(GIVEN MATERIAL)

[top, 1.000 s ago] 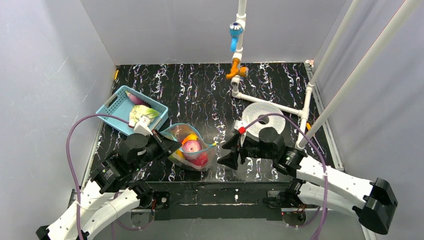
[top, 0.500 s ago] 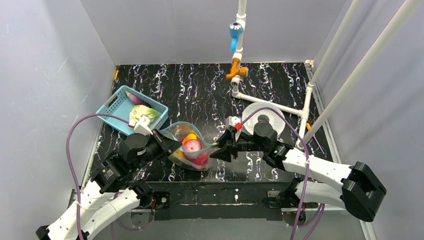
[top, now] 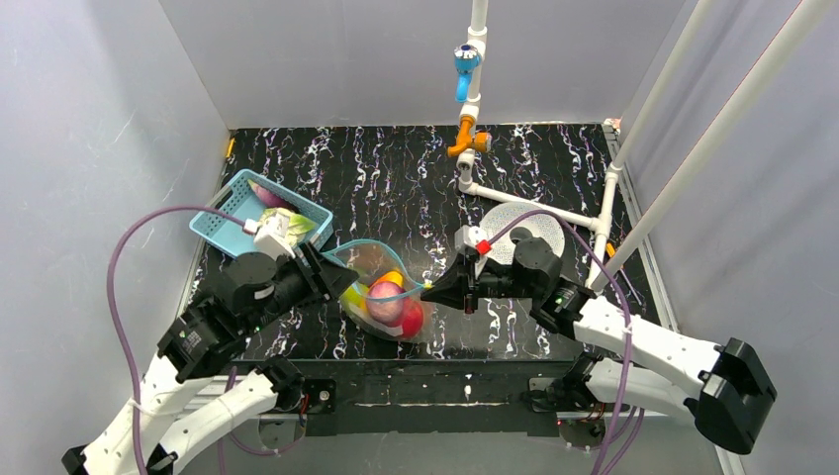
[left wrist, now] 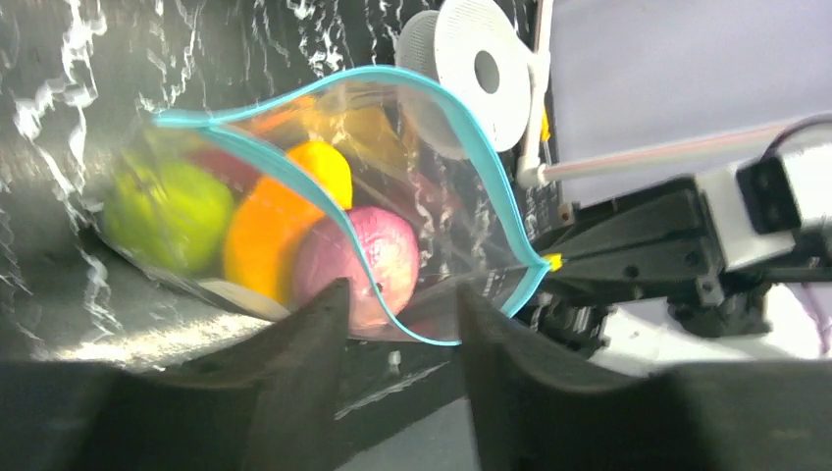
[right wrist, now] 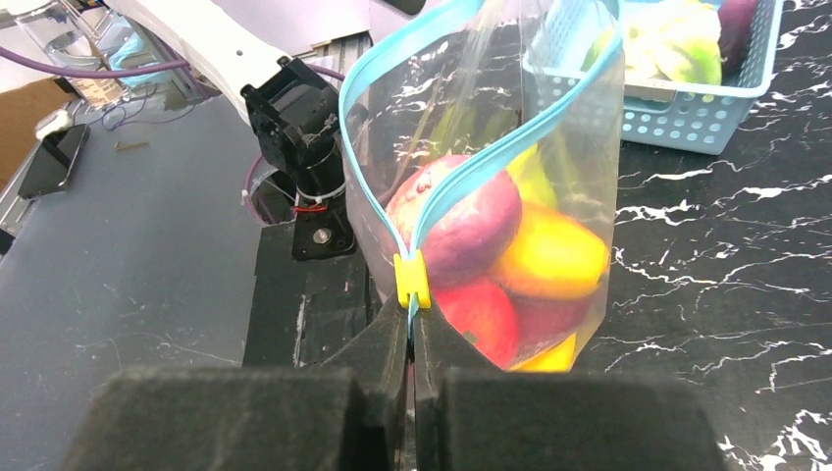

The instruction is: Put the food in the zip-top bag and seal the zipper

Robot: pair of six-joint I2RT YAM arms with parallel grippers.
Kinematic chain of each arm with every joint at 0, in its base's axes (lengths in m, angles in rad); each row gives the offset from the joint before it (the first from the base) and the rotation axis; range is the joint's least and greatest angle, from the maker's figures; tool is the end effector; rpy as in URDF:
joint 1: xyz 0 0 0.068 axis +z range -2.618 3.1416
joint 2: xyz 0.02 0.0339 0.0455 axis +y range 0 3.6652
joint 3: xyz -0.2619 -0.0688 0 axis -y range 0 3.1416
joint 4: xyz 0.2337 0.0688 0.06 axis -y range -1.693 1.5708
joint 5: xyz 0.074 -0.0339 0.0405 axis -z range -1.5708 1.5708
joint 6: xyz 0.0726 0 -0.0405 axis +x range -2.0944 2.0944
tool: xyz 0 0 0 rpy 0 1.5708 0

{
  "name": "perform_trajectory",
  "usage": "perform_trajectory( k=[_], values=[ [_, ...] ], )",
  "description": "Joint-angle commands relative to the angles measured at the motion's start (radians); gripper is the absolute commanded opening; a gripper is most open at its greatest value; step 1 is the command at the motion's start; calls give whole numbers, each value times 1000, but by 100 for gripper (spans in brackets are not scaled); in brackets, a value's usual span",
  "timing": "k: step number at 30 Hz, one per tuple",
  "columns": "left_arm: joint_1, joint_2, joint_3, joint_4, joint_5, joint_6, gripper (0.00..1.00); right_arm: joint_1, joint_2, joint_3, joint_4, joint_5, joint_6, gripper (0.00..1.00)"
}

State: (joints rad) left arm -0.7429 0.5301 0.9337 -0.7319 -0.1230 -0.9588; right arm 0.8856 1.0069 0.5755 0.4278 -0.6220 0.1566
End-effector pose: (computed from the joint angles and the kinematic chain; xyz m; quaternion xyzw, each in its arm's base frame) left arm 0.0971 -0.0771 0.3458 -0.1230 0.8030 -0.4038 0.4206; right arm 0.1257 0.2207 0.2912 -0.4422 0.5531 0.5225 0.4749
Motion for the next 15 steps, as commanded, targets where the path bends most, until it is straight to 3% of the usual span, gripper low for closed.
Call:
perform_trajectory(
  k=[1, 6, 10, 15],
  values=[
    [-1, 153, 189, 34, 140, 355, 51, -4, -68, 55, -44, 53, -15, 1],
    [-3, 400, 312, 59, 414, 752, 63, -5, -57, 98, -101, 117, -16, 1],
    [-10, 473, 265, 233, 642, 983, 67, -6, -43, 132, -169, 106, -27, 1],
    [-14, 464, 167, 451, 821, 1096, 82, -6, -72, 96, -140, 122, -3, 1]
  ],
)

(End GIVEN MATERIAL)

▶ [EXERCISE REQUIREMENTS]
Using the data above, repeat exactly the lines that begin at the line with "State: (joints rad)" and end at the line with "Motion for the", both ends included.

▶ [OUTPUT OF THE EXERCISE]
State: (joints rad) left arm -0.7429 0.5301 0.9337 -0.7319 -0.1230 -0.9588; right arm 0.8856 1.0069 0.5755 0.4278 -0.6220 0.1566
End-effector pose: (computed from the joint angles and the kinematic chain; xyz m; quaternion xyzw, each in its arm's base frame) left arm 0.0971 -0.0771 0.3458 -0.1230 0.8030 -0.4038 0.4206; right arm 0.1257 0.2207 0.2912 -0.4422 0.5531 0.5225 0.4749
Motion for the next 15 steps, as commanded, targets where the path bends most, until it is straight to 3% of the usual span, gripper low for closed.

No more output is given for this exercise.